Worries me when you say it is a stupid design. :)

I guess if I can get another 45,000 miles out of it I can't complain. lol - but I won't hold my breath. Still waiting to get more than 20,000 miles out of a water pump. That will happen in about another 12,000 miles :) Luckily the cruze is kind of our second family car. Daughter is driving our old 2007 mazda 3s and wife it driving a 2015 Rav4. I can work from home so if my car dies it isn't a complete emergency.

Our mazda 3s engine has been perfect except for an o2 sensor about a year ago. But it still doesn't burn a drop of oil and still shifts the same as day one because I have been using Amsoil in it since day one. The thing about it is we were going to trade the mazda in when the rav4 was paid off and give my daughter the cruze but I am not going to give her the cruze because I want to sleep at night and not worry about her being stranded which is ashame. So I will probably just drive the cruze till the wheels fall off or it gets to expensive to repair - whatever comes first.
Check valve failure was accompanied by very unusual oil consumption. On this car, any oil consumption while using AMSOIL is unusual, and I found myself topping off. The oil pan gasket started leaking as did the CPASV seals at the same time.

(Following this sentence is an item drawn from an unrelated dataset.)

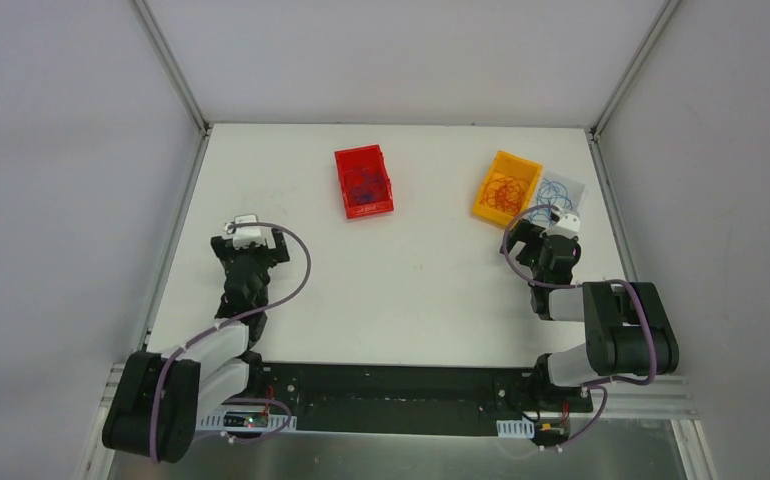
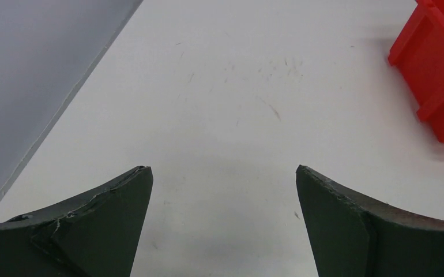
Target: Untangle the cables
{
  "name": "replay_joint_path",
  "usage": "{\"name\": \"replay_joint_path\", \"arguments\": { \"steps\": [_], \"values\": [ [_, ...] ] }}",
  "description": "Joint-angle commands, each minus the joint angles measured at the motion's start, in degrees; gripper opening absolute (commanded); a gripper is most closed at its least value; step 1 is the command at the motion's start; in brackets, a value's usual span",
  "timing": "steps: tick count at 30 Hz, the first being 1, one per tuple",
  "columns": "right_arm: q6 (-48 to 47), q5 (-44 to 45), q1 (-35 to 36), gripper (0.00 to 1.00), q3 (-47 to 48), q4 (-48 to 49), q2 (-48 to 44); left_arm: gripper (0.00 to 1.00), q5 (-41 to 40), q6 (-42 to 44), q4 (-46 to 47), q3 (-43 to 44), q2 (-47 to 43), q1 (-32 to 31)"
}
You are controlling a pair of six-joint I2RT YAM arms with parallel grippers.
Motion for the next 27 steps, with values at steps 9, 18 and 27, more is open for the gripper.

I don't think this vehicle will be too expensive to keep for a long time. Today, I bought a spare turbo with 13k miles on it from a 2012 car for $145 shipped from someone who sold his Cruze.

Unless the pistons go, you can pretty much fix every issue common to this engine combined for the cost of a car payment if you do it yourself. I'm not worried about that, I'm more worried about all the rust is going to start showing up.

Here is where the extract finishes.